Mispredicting a Return Instruction: Breaking a Promise

There's another idea which is kind of obvious, but I think it's still interesting: this predictor has a "blind spot," and it's trivially easy for a program to defeat this branch prediction scheme. If a program can change the value of the return address in between call and return, that return instruction must always end up being mispredicted.

This is ultimately a consequence of the fact that, at least in all of the machines we've considered here, return addresses always end up being part of the architectural state in some way or another. For whatever reason, it always ends up being the programmer's responsibility to deal with storage for return addresses, and some machines can only partially abstract this away from us, if at all.
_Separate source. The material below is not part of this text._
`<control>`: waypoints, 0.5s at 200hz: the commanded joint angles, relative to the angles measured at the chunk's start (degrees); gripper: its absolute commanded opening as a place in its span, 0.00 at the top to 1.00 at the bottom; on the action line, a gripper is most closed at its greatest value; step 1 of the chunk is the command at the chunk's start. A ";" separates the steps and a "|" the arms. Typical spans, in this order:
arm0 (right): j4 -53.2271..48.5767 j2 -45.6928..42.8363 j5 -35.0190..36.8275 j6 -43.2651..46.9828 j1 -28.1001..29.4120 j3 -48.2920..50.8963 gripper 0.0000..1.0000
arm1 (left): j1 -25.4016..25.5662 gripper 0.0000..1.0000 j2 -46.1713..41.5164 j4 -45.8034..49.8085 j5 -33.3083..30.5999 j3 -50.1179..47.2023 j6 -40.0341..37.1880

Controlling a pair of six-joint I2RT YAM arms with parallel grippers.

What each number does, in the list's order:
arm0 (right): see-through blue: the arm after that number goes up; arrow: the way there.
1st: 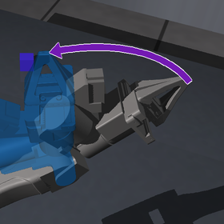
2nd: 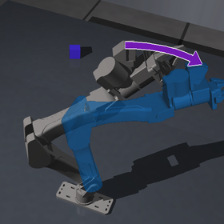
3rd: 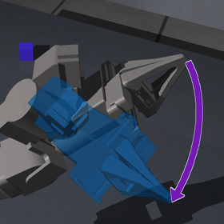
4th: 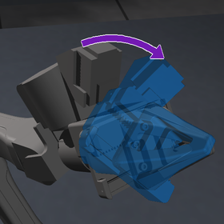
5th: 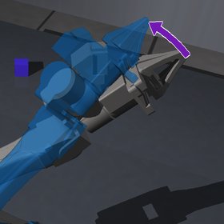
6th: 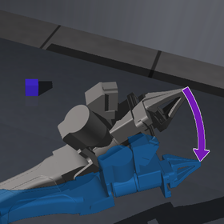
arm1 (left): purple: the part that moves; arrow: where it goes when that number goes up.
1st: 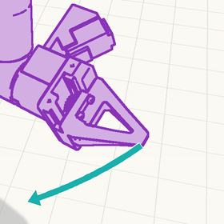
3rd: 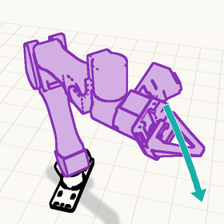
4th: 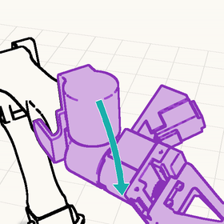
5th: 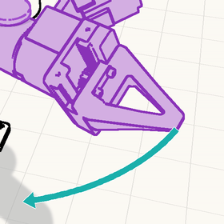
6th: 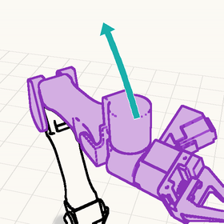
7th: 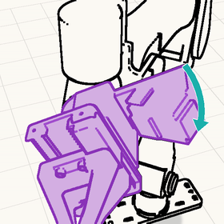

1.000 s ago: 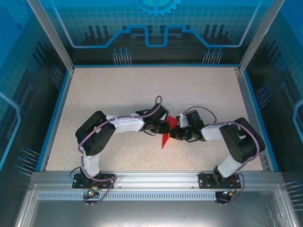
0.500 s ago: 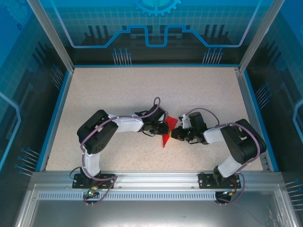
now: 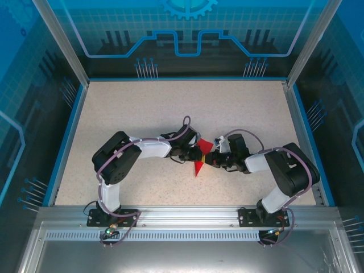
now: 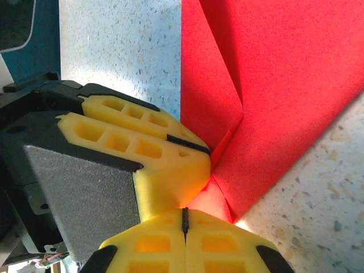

I get the impression that this is a projection of some "deep truth" about how we've collectively decided to design general-purpose computers, but I'm not sure that I have a single coherent package for it.

Please consider these hand-wavy, half-baked thoughts instead (in no particular order):

  • The utility behind an indirect branch is that it represents a place in the program where we'd like to relax the distinction between control and data.

  • We ideally want machines to handle arbitrarily deep stacks of procedures, but when we end up implementing this, all of the memories large enough for this task are necessarily very far away from the core.

  • Instruction sets in general-purpose machines specify call and return instructions in a pretty relaxed way; the use of call and return really only constitutes a promise to the machine that a program is free to (intentionally or unintentionally) break at any time.

  • Can we imagine a machine where the use of call and return is more like a contract, and less like a promise? Is this something we might want?